Not Jesmine’s. No, these were here, in the hallway outside.

One was Raihn’s.

Fuck.

I yanked my hand away from the device, and the silver collapsed back into countless shards, falling again into a neat pile. I winced at the metallic sound they made crashing against the wood.

I swept them up and shoved them into my pocket, my eyes glued to the door.

The two voices grew closer. The other, I realized a few seconds later, was Cairis’s.

“—long to find it,” Cairis was saying.

Footsteps. Down the other staircase. My escape route.

“Has the guard gone through all this yet?” Raihn asked.

“Not yet.”

“He made a lot of changes to the place.”

There was a strange note to his voice at that—one that seemed obvious to me, but that Cairis breezed right by.

“They’ll start in on these rooms as soon as they’re done with the upstairs studies,” Cairis said.

“Anything useful?”

“Nothing new. We already know who we need to kill. The hard part is getting to them. But getting rid of Misrada will help with that. Septimus seems confident.”

“Well, as long asSeptimusis confident.” Raihn’s voice dripped with sarcasm. “At least that will get some of them out of our way.”

The footsteps grew louder. I shrank back as I watched the sliver of light beneath the door—watched shadows flicker across it.

I stopped breathing. I shrank back against the wall, trying to put as much space between me and them as I could.

But they just kept walking. “This place was kept out of the way,” Cairis said. “Maybe he kept the good shit down—what?”

My short-lived breath of relief stilled.

One set of footsteps—Raihn’s—had stopped.

“What is it?” Cairis said, again.

“Nothing. Just curiosity.”

Raihn was a good actor. He always sold his lies well.

“You go ahead,” he said to Cairis. “I’d like to look around in here instead first.”

Fuck.Fuck.

“You want me to call someone to help you?”

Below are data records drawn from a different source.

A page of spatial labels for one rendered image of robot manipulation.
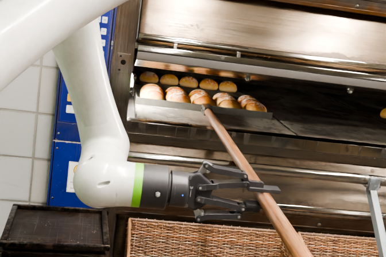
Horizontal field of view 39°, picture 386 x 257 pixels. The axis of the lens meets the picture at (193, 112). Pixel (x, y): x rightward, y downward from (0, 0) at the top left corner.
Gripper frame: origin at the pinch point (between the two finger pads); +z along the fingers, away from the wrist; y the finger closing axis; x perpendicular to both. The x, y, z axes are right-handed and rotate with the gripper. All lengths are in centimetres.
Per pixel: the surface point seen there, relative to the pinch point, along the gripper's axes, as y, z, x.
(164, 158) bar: 2.1, -19.2, -30.4
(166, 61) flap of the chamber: -22, -20, -53
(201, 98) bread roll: -4, -1, -102
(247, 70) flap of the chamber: -22, 5, -53
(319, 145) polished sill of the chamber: 2, 37, -68
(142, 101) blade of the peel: -1, -24, -100
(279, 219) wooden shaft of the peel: -1.1, -0.5, 15.4
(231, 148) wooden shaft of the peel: -1.4, -0.7, -35.3
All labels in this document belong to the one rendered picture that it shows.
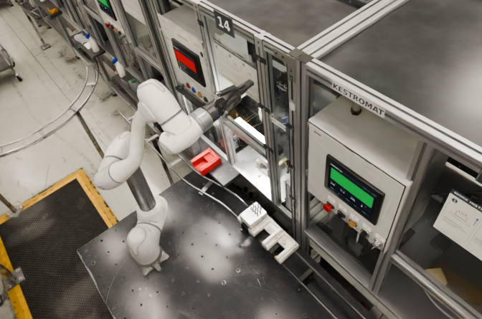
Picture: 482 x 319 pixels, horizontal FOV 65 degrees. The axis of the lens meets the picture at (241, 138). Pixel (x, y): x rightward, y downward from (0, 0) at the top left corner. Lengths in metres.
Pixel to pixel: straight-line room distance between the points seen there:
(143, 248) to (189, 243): 0.33
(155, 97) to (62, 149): 3.12
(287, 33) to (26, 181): 3.41
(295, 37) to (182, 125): 0.53
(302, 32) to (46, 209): 3.09
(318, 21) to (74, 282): 2.73
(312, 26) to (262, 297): 1.46
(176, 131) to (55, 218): 2.60
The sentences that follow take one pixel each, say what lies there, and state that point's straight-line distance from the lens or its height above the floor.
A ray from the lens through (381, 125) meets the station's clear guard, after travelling 1.24.
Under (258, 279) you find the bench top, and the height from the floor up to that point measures 0.68.
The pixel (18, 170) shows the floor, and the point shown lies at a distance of 4.54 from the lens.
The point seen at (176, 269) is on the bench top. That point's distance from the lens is 2.41.
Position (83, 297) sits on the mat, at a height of 0.01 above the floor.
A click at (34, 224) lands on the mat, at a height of 0.01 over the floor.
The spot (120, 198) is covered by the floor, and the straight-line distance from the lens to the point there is 3.72.
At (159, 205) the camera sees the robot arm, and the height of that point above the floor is 0.95.
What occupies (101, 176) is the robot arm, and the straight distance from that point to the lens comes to 1.84.
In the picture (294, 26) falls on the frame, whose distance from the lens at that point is 1.53.
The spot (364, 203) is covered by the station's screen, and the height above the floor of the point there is 1.59.
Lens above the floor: 2.81
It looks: 47 degrees down
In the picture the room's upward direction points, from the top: 10 degrees counter-clockwise
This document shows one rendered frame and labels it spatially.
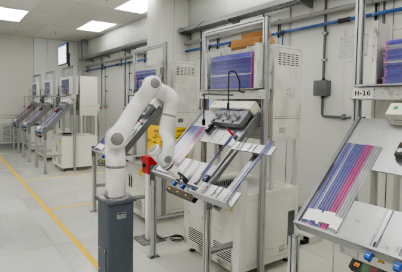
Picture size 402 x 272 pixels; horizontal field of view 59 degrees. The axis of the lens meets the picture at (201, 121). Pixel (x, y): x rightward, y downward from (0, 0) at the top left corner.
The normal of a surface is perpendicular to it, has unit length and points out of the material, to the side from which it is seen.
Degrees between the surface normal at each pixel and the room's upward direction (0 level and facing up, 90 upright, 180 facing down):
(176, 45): 90
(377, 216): 44
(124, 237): 90
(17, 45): 90
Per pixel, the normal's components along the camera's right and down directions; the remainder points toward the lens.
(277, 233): 0.58, 0.05
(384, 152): -0.56, -0.70
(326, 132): -0.80, 0.02
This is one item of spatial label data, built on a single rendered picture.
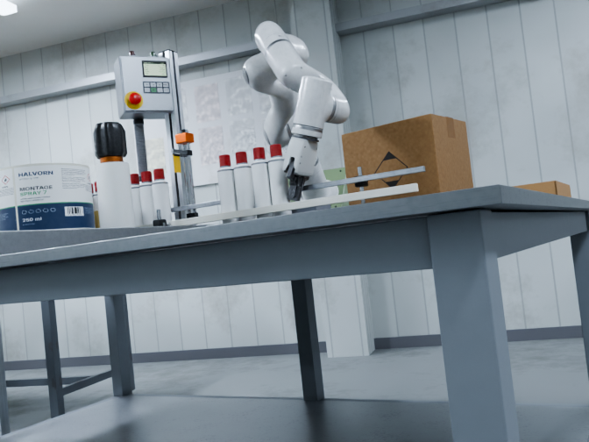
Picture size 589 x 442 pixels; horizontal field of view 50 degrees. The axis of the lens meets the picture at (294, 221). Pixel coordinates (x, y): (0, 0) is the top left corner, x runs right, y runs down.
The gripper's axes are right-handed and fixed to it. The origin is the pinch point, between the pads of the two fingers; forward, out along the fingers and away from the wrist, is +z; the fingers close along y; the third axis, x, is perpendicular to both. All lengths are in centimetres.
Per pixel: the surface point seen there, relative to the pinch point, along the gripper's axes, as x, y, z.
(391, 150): 17.0, -20.5, -16.7
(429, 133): 27.5, -18.7, -23.1
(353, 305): -78, -255, 91
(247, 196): -14.1, 1.4, 4.1
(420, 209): 63, 85, -9
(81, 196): -22, 54, 7
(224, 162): -24.0, 1.5, -4.0
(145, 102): -64, -4, -17
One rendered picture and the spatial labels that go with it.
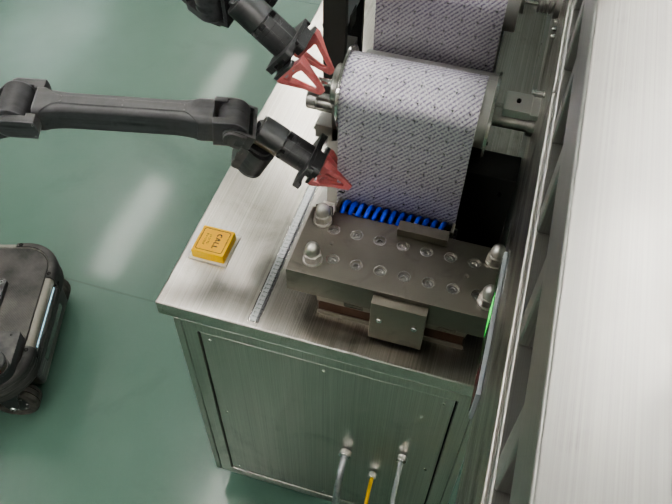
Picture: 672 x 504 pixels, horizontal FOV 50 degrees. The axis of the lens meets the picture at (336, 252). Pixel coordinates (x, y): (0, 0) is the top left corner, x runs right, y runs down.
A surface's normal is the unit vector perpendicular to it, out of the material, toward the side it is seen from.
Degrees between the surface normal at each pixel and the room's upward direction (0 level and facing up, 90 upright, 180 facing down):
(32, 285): 0
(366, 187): 90
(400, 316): 90
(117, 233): 0
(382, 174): 90
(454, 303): 0
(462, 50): 92
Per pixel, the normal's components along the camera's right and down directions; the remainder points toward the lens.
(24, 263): 0.01, -0.62
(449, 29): -0.29, 0.77
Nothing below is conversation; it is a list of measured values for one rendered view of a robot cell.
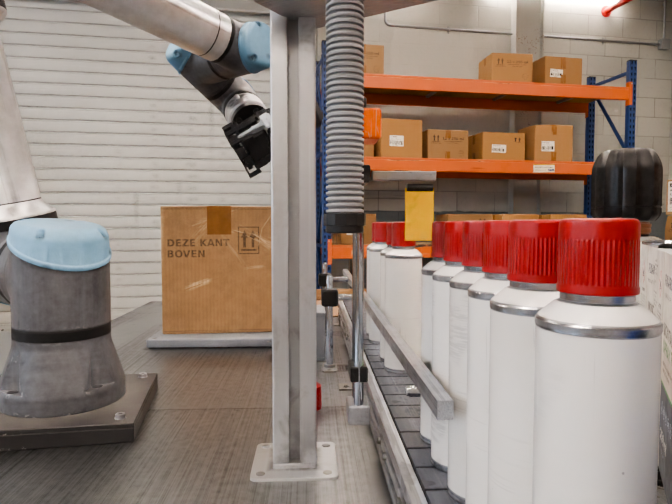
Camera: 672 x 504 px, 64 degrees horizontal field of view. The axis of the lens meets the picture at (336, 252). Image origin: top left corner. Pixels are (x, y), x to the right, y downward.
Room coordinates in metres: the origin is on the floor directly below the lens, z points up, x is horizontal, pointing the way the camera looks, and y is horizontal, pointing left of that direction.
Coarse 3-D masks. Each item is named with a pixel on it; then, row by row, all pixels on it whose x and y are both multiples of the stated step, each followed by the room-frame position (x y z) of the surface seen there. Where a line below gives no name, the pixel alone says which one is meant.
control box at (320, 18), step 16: (256, 0) 0.51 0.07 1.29; (272, 0) 0.50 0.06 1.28; (288, 0) 0.50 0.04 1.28; (304, 0) 0.50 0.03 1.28; (320, 0) 0.50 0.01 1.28; (368, 0) 0.50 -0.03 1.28; (384, 0) 0.50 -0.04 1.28; (400, 0) 0.50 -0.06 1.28; (416, 0) 0.50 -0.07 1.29; (432, 0) 0.50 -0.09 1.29; (288, 16) 0.54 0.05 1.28; (304, 16) 0.54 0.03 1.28; (320, 16) 0.54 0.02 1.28; (368, 16) 0.54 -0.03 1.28
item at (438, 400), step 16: (368, 304) 0.81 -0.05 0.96; (384, 320) 0.67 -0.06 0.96; (384, 336) 0.63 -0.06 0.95; (400, 336) 0.58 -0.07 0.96; (400, 352) 0.51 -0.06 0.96; (416, 368) 0.45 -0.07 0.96; (416, 384) 0.44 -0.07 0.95; (432, 384) 0.40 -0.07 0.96; (432, 400) 0.38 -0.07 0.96; (448, 400) 0.37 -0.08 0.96; (448, 416) 0.37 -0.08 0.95
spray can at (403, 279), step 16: (400, 224) 0.73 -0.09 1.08; (400, 240) 0.73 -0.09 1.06; (400, 256) 0.72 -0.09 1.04; (416, 256) 0.73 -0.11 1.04; (400, 272) 0.72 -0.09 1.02; (416, 272) 0.73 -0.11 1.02; (400, 288) 0.72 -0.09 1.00; (416, 288) 0.73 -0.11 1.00; (400, 304) 0.72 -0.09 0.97; (416, 304) 0.73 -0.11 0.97; (400, 320) 0.72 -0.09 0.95; (416, 320) 0.73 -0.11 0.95; (416, 336) 0.73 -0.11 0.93; (416, 352) 0.73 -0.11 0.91; (384, 368) 0.75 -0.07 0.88; (400, 368) 0.72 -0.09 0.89
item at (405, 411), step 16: (368, 336) 0.97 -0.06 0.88; (368, 352) 0.85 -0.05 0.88; (384, 384) 0.68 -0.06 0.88; (400, 384) 0.68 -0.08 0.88; (384, 400) 0.67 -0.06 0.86; (400, 400) 0.61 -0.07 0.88; (416, 400) 0.61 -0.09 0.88; (400, 416) 0.56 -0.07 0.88; (416, 416) 0.56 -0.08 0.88; (400, 432) 0.52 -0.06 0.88; (416, 432) 0.52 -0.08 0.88; (416, 448) 0.48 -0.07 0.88; (416, 464) 0.45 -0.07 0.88; (432, 464) 0.45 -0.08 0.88; (432, 480) 0.42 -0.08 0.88; (432, 496) 0.39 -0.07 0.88; (448, 496) 0.39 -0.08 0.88
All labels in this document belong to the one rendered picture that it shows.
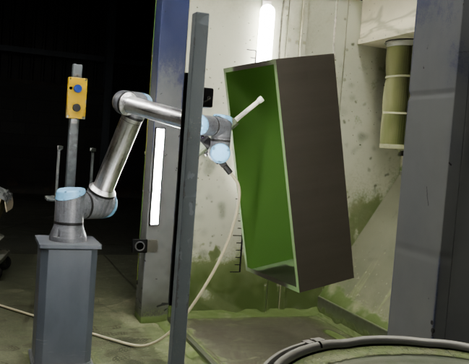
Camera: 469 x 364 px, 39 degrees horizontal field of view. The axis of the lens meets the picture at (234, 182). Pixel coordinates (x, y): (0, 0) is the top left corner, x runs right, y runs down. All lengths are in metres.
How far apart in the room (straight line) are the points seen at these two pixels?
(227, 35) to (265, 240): 1.38
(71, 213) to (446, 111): 2.27
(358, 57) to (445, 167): 3.29
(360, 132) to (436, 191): 3.24
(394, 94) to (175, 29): 1.49
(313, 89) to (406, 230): 1.80
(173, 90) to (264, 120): 0.69
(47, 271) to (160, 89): 1.47
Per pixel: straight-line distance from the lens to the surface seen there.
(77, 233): 3.45
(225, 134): 2.97
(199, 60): 2.30
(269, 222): 3.98
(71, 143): 4.35
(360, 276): 4.58
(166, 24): 4.30
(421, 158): 1.66
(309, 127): 3.37
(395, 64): 4.53
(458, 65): 1.60
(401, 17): 4.45
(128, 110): 3.20
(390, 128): 4.50
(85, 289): 3.45
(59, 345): 3.51
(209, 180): 4.35
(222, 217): 4.40
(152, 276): 4.33
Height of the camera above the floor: 1.19
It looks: 3 degrees down
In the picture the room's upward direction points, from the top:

“Honestly, I’m dying for a little privacy. Want to hear myself think for once.”

Cairis chuckled, and I glanced frantically around the office. The only hiding place was under the desk. A comically terrible choice. Still, it was better than nothing.

As I ducked down beneath the desk, I caught one final glimpse of all my father’s work—papers and diagrams that showed exactly how much he loved his kingdom, and how much of his blood and sweat he poured into building and protecting his empire.